What emotion does it evoke, and what thoughts? The palm tree stands for Southern California; so do the freeways and the aqueduct. The first thing we notice, looking at it, is where we are. For me the second was some mix in the composition between the stark darkness of the tree silhouettes and the gentle and hazy light. Then, looking more closely, the slightly grotesque aspect of the trees. And the sense of space, and the dissolving distances. By then we have absorbed the fact that this image is in a wild, odd way very beautiful. And then, as if it were an almost comic afterthought, we might notice how much our responses depend on the way in which what we are looking at is an almost classical composition. Foreground and distance, a rivery space winding through the middle. It could be John Constable or, for that matter, Ansel Adams. The question that came to me was whether or not the composition was ironic. It doesn’t feel ironic, but it has a way of evoking an ideal of beauty that holds us responsible for what we are seeing. 
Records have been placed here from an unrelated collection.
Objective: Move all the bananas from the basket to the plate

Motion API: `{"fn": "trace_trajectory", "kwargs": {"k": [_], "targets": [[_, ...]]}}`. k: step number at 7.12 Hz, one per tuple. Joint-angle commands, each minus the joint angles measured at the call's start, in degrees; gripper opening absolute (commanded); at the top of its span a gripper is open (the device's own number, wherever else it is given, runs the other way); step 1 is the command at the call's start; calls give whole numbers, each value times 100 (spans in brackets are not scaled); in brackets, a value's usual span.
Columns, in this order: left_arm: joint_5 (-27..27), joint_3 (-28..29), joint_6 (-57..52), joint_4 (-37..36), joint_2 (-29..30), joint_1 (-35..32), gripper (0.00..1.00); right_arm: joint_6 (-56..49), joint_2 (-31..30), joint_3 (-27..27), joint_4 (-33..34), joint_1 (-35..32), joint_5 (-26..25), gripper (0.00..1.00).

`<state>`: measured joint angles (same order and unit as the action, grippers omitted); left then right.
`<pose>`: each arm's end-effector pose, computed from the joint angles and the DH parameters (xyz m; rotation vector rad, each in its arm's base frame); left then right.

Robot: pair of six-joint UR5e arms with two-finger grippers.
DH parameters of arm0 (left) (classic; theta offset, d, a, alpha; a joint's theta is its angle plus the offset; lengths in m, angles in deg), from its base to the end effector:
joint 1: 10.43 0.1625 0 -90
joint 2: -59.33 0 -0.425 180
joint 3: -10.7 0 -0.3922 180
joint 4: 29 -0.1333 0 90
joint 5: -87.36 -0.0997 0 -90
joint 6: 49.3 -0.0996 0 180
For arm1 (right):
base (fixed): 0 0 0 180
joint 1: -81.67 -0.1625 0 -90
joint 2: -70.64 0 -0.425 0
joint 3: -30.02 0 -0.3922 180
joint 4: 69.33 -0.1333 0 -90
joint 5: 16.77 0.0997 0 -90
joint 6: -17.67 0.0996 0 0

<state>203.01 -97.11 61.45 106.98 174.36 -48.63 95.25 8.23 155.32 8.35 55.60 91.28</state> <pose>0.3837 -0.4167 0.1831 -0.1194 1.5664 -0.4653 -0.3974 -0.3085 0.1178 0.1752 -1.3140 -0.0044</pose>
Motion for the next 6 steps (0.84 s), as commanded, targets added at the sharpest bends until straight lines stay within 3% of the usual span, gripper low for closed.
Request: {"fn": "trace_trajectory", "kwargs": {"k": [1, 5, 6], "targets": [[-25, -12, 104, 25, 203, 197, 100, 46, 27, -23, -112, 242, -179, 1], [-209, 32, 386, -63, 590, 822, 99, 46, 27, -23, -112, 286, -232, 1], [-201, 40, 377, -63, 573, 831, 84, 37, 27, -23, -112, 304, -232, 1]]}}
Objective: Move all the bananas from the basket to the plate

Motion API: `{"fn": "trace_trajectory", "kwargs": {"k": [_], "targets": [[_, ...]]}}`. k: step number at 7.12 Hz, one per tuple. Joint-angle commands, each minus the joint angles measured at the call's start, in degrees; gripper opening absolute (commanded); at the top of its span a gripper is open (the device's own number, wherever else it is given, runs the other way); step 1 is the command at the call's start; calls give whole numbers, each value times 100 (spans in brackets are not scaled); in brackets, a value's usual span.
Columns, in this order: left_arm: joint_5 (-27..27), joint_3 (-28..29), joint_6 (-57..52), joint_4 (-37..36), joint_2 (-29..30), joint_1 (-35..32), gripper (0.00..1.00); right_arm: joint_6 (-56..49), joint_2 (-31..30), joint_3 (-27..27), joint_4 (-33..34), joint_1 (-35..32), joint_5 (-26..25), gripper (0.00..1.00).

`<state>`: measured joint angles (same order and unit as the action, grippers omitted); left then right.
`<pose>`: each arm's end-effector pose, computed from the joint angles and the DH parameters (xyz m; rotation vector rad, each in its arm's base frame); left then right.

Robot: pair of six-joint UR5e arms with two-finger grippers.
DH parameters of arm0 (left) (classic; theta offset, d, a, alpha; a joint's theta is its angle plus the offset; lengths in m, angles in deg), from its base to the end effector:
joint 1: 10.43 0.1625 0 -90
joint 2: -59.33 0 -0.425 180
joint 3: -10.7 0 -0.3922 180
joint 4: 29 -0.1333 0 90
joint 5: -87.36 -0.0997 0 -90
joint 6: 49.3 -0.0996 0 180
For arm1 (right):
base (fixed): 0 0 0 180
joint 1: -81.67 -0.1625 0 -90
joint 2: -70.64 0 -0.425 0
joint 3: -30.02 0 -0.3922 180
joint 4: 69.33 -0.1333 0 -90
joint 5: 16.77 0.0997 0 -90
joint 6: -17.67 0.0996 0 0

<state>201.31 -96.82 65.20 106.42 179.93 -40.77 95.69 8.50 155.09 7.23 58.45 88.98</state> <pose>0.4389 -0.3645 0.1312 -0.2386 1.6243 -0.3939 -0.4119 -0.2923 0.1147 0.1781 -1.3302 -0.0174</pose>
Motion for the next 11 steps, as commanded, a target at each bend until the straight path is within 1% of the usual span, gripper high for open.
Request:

Near the end of this superb piece, Hass says of Adams’ work, it shows us “image after image of things we have seen but not noticed, or noticed and not seen, or don’t remember having seen or noticed, while recognizing that we’ve been seeing them all our lives.” This is well put. It reminds me of D. H. Lawrence’s definition of poetry: “an effort of attention.” Great photography shows us things we have seen but not noticed. It’s an effort of attention.